When you register for the talent pool, your personal information may be collected and used for the following purposes in accordance with Articles 15 and 22 of the Personal Information Protection Act:

• Providing recruitment-related information.
• Sending newsletters.

About the Team

Our global Clinical Operations colleagues within our PPD® clinical research services provide end-to-end support for clinical trials from study start up to monitoring through to study close out, across commercial and government contracts.
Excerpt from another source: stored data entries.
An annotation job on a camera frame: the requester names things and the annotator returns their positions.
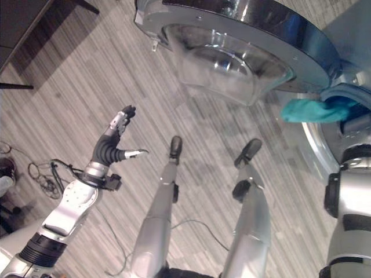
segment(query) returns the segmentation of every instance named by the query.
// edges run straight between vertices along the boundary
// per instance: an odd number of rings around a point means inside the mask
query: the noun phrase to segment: wire
[[[114,273],[114,274],[110,273],[107,270],[104,271],[104,273],[106,275],[108,275],[109,277],[117,277],[117,276],[119,276],[126,269],[126,265],[128,263],[128,259],[133,254],[133,252],[131,252],[128,255],[126,255],[125,249],[122,247],[121,242],[119,241],[118,236],[116,235],[116,233],[115,233],[114,229],[112,228],[111,224],[108,222],[108,220],[106,219],[106,217],[104,216],[104,214],[102,213],[102,211],[99,208],[97,208],[97,209],[98,209],[100,215],[102,216],[103,220],[106,222],[106,224],[108,225],[109,229],[111,230],[111,233],[114,235],[114,238],[116,240],[116,243],[117,243],[117,245],[119,245],[119,247],[120,247],[120,249],[122,251],[122,255],[123,255],[124,260],[123,260],[121,269],[117,273]],[[222,246],[223,249],[225,249],[226,251],[229,251],[229,249],[211,231],[210,227],[207,224],[205,224],[204,222],[200,221],[200,220],[188,219],[188,220],[181,221],[178,224],[172,226],[172,230],[178,228],[179,226],[182,226],[183,224],[190,223],[190,222],[194,222],[194,223],[201,224],[201,225],[205,226],[208,229],[208,231],[211,234],[211,236],[215,239],[215,241],[218,242],[218,244],[220,246]]]
[[[208,229],[210,235],[215,239],[215,241],[218,242],[218,244],[220,246],[222,246],[223,249],[225,249],[227,252],[229,252],[229,249],[216,237],[216,235],[211,231],[210,227],[207,226],[204,222],[202,222],[200,220],[195,220],[195,219],[184,220],[184,221],[179,222],[175,226],[172,226],[172,229],[175,229],[175,228],[177,228],[177,227],[179,227],[179,226],[181,226],[185,223],[190,223],[190,222],[199,223],[199,224],[203,225],[204,227],[206,227],[206,229]]]
[[[27,166],[27,173],[30,176],[30,178],[32,178],[37,184],[39,184],[41,190],[44,192],[46,196],[52,199],[59,199],[61,197],[64,191],[63,182],[68,182],[68,181],[60,178],[56,170],[57,166],[55,164],[52,164],[52,162],[61,163],[63,165],[66,165],[67,167],[69,165],[67,165],[66,163],[64,163],[63,161],[59,159],[53,159],[49,162],[35,163],[31,159],[31,157],[23,150],[15,148],[3,140],[0,140],[0,143],[1,143],[0,145],[1,154],[6,155],[6,154],[11,153],[11,151],[17,151],[20,154],[24,155],[30,161],[30,163]],[[50,171],[52,172],[52,175],[41,173],[41,170],[46,170],[46,169],[50,169]],[[73,168],[72,166],[71,166],[71,169],[72,169],[73,174],[75,174],[76,171],[80,171],[79,169]]]
[[[106,222],[107,226],[109,227],[109,229],[111,230],[111,233],[113,234],[115,240],[116,240],[116,243],[117,245],[120,247],[121,249],[121,252],[122,252],[122,255],[123,255],[123,263],[122,263],[122,267],[121,269],[117,272],[117,273],[110,273],[109,271],[105,270],[104,273],[107,274],[108,276],[110,277],[116,277],[116,276],[119,276],[126,268],[126,264],[128,263],[128,258],[133,254],[132,252],[129,253],[128,255],[126,255],[126,252],[125,252],[125,249],[124,247],[122,246],[121,242],[119,241],[118,239],[118,236],[116,235],[114,229],[112,228],[111,224],[109,223],[109,221],[106,219],[106,217],[104,216],[104,214],[102,213],[102,211],[97,207],[98,209],[98,212],[100,213],[100,215],[102,216],[104,222]]]

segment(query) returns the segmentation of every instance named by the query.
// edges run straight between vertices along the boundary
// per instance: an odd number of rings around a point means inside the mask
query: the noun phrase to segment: wooden floor
[[[44,20],[1,75],[1,81],[35,85],[33,91],[3,91],[1,138],[37,162],[59,158],[84,167],[107,123],[134,104],[137,115],[119,146],[146,148],[150,155],[116,164],[112,170],[122,176],[123,187],[106,193],[99,204],[127,253],[175,134],[183,137],[184,151],[172,222],[204,221],[229,246],[241,208],[231,196],[237,174],[233,160],[250,139],[260,138],[264,146],[254,165],[265,182],[272,225],[266,276],[317,277],[334,221],[322,208],[323,181],[311,174],[295,138],[287,140],[290,126],[278,116],[276,95],[244,108],[186,88],[176,78],[172,54],[161,47],[153,53],[150,40],[134,26],[133,1],[91,2],[99,16],[76,7],[63,22]],[[279,2],[324,28],[356,0]],[[46,41],[51,27],[58,28]],[[13,157],[19,172],[26,173],[28,160],[19,153]],[[26,174],[10,198],[32,207],[26,222],[47,216],[57,204]],[[172,267],[217,277],[226,256],[201,225],[184,224],[172,232]],[[106,277],[105,270],[116,272],[122,262],[107,223],[94,210],[56,269],[68,277]]]

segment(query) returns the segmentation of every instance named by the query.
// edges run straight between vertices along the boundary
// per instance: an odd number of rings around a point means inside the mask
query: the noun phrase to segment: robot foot
[[[246,147],[243,148],[240,155],[234,161],[234,166],[236,168],[239,168],[241,162],[244,162],[245,164],[249,163],[249,161],[251,161],[254,155],[259,151],[261,145],[262,145],[261,140],[256,138],[248,142]]]

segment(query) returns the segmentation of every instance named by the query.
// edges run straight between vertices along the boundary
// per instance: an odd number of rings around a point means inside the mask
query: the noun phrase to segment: teal cloth
[[[346,120],[357,102],[345,97],[333,97],[327,102],[291,100],[281,111],[281,117],[292,123],[332,123]]]

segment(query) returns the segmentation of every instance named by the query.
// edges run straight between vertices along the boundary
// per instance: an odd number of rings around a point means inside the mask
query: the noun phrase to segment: washing machine
[[[293,93],[356,101],[362,113],[349,121],[302,123],[292,133],[327,181],[344,150],[369,143],[370,10],[371,1],[359,1],[321,31],[273,0],[137,0],[134,22],[154,50],[175,53],[180,82],[241,105],[272,90],[282,106]]]
Together, we help clients define and develop clinical programs, minimize delays, and execute high-quality, cost-efficient clinical studies.

Responsibilities

• Manages the preparation, review, and coordination of Country Submissions in line with global submission strategy.
• Prepares, reviews, and coordinates local regulatory submissions (EC, additional special national local applications if applicable, e.g., gene therapy approvals, viral safety dossiers, import license) in alignment with global submission strategy.
• Provides local regulatory strategy advice (MoH &/or EC) to internal clients.
• Develops and implements local submission strategy.
• Provides technical expertise and coordination oversight for projects in collaboration with relevant internal departments.
• Serves as the primary contact for investigators and with the local regulatory authorities (in collaboration with the local regulatory manager for complex issues) to ensure submissions are managed in a timely manner.
• Ensures guidelines and processes are followed for effective internal PPD team communications, as well as communications with investigators and country regulatory authorities to ensure submissions are managed in a timely manner.
• Acts as a key contact at the country level for all submission-related activities.
• Participates as required in Submission Team Meetings, Review Meetings, and Project Team meetings.
• Coordinates with internal functional departments to ensure various site start-up activities are aligned with submissions activities and mutually agreed upon timelines.
• Ensures alignment of submission process for sites and study to the critical path for site activation.
• Achieves PPD’s target cycle times for site activations.
• Prepares the regulatory compliance review packages, as applicable.
• Liaises within SIA locally to ensure local submission activity is planned and delivered in accordance with global project submission strategy.
• Develops country-specific Patient Information Sheet/Informed Consent form documents.
• May assist with grant budgets and payment schedules negotiations with sites.
• Assists in identifying and recognizing local out-of-scope activities in a contract in a timely manner and advises relevant functions.
• Supports the coordination of feasibility activities, as required, in accordance with agreed timelines.
• Ensures that trial status information relating to SIA activities is accurately maintained in the database and is current at all times.
• Oversees country study files and ensures that they meet PPD WPD’s or client SOP’s.
• Maintains knowledge of and understands PPD SOPs, Client SOPs/directives, and current regulatory guidelines as applicable to services provided.
• Directs/mentors other SIA individuals assigned to support projects of responsibility, as appropriate.
• Proactively identifies issues or anomalies in the regulatory process of a study, resolves or escalates as appropriate.

Qualifications

• Education and Experience: Bachelor's degree or equivalent.